Yīzōng jīnjiàn · Cìjiǔ xīnfǎ yàojué 醫宗金鑑·刺灸心法要訣

Golden Mirror of the Medical Tradition · Essential Mnemonic of the Heart-Method of Needling and Moxibustion by 吳謙 Wú Qiān (奉敕撰) et al. (imperial commission)

About the work

The acupuncture-and-moxibustion section (8 juan: juans 79–86) of the Yùzuǎn Yīzōng jīnjiàn 御纂醫宗金鑑, the Qīng-period imperially-commissioned 90-juan medical curriculum-canon, presented to the throne in Qiánlóng 7 (1742) by 吳謙 Wú Qiān (Tàiyīyuàn yuànpàn) and 劉裕鐸 Liú Yùduó as joint chief editors. The Cìjiǔ xīnfǎ yàojué opens with the Jiǔzhēn yuánshǐ gē 九針原始歌 — a five-character verse on the origin and ritual numerology of the nine needles, derived from the Língshū · Jiǔzhēn 九針 chapter — followed by detailed verse-with-prose commentary on each of the nine needle-types (chánzhēn 鑱針, yuánzhēn 員針, dīzhēn 鍉針, fēngzhēn 鋒針, pīzhēn 鈹針, yuánlìzhēn 員利針, háozhēn 毫針, chángzhēn 長針, huǒzhēn 火針).
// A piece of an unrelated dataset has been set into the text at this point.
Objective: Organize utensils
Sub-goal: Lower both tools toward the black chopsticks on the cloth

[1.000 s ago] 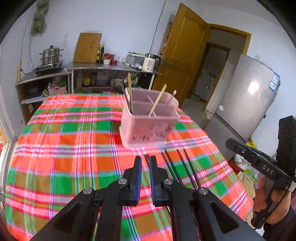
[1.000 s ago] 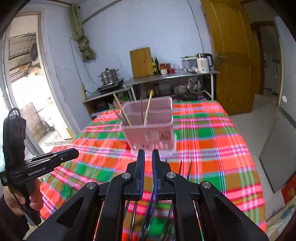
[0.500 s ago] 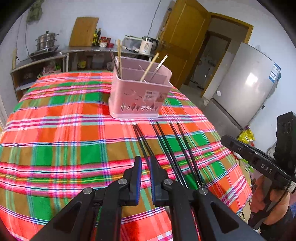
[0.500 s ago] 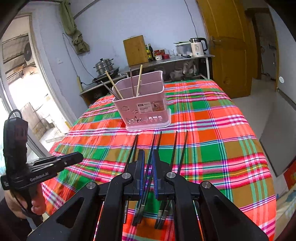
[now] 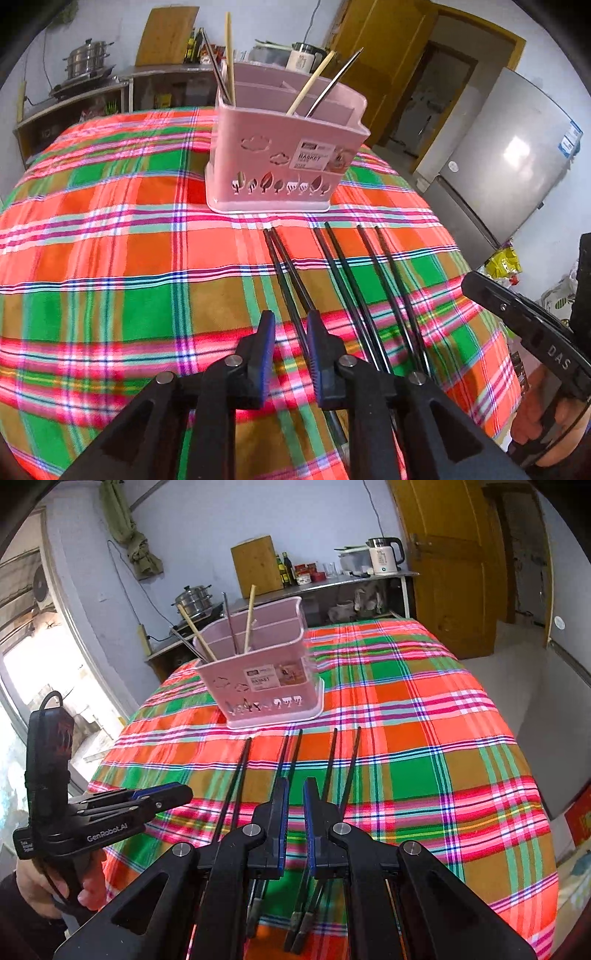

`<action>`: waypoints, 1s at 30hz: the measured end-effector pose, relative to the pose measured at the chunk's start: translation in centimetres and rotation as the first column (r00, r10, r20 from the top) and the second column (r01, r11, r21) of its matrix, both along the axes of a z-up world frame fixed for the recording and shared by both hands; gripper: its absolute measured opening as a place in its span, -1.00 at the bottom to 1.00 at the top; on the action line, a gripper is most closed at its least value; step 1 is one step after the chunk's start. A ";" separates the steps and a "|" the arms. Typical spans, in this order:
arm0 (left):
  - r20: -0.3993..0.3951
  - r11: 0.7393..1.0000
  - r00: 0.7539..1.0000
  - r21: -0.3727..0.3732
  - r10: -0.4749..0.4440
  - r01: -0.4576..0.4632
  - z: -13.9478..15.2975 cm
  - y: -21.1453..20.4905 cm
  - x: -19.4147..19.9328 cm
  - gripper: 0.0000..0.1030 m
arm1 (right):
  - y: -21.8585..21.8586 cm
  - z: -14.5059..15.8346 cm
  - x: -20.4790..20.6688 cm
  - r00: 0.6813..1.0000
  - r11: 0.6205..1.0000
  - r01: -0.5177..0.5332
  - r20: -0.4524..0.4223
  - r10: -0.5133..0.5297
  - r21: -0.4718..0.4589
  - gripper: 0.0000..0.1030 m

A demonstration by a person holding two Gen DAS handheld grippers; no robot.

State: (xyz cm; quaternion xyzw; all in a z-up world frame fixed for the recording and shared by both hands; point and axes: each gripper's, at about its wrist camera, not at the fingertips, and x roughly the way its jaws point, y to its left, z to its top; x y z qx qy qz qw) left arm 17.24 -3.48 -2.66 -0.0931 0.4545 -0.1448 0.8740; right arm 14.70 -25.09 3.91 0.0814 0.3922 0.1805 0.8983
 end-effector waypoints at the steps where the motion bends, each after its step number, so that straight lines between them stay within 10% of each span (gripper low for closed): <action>1: -0.004 1.000 1.000 0.001 0.000 0.000 -0.2 -0.1 0.2 -0.67 | 0.1 -0.1 0.2 1.000 1.000 0.000 -0.003 0.000 -0.003 -0.80; 30: -0.049 0.994 0.996 0.083 0.073 -0.068 -3.3 0.3 2.2 -0.72 | 0.8 -2.9 3.7 0.998 1.000 -0.010 -0.068 0.008 -0.030 -0.77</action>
The work then systematically covers all 361 standard acupoints, organized channel-by-channel, with cross-referenced indications and Qīng-period clinical applications.

Abstract

The Cìjiǔ xīnfǎ yàojué is the official Qīng acupuncture curriculum — the text upon which Imperial Medical Academy (太醫院) examinations in acupuncture were based from 1742 until the academy’s reorganization in the late 19th century. Its editorial principle is conservative: each chapter is opened with a memorial verse (gējué 歌訣) for student recitation, then expanded in prose commentary (zhù 注) that draws together the Sùwèn, Língshū, Nànjīng, and the Jiǎyǐ jīng (KR3ee005) original sources alongside selective citation from the Míng acupuncture-textbook tradition (高武 Gāo Wǔ’s Jùyīng KR3ee014 and 楊繼洲 Yáng Jìzhōu’s Dàchéng KR3ee027). The work was the source from which most late-Qīng acupuncture handbooks — including 廖潤鴻 Liào Rùnhóng’s Zhēnjiǔ jíchéng (KR3ee007) and Miǎnxuétáng zhēnjiǔ jíchéng (KR3ee037) — drew their verse mnemonics. The Cìjiǔ xīnfǎ yàojué is the principal channel through which Sòng-Míng acupuncture knowledge was institutionalized into the Qīng imperial medical examinations and, through them, into the early-Republican TCM curriculum.

Translations and research

  • Marta Hanson, Speaking of Epidemics in Chinese Medicine: Disease and the Geographic Imagination in Late Imperial China, Routledge, 2011 — for the broader Yīzōng jīnjiàn compilation context.
  • Yī Shēngbō 易聖博 et al. (eds.), Yīzōng jīnjiàn zhùyì 醫宗金鑑注譯 (Beijing: Rénmín wèishēng, 2006) — modern annotated edition.

Other points of interest

The Yīzōng jīnjiàn as a whole was the standard Qīng medical curriculum and remains in print as a teaching text; the Cìjiǔ xīnfǎ yàojué is the most institutionally consequential acupuncture textbook in Chinese history.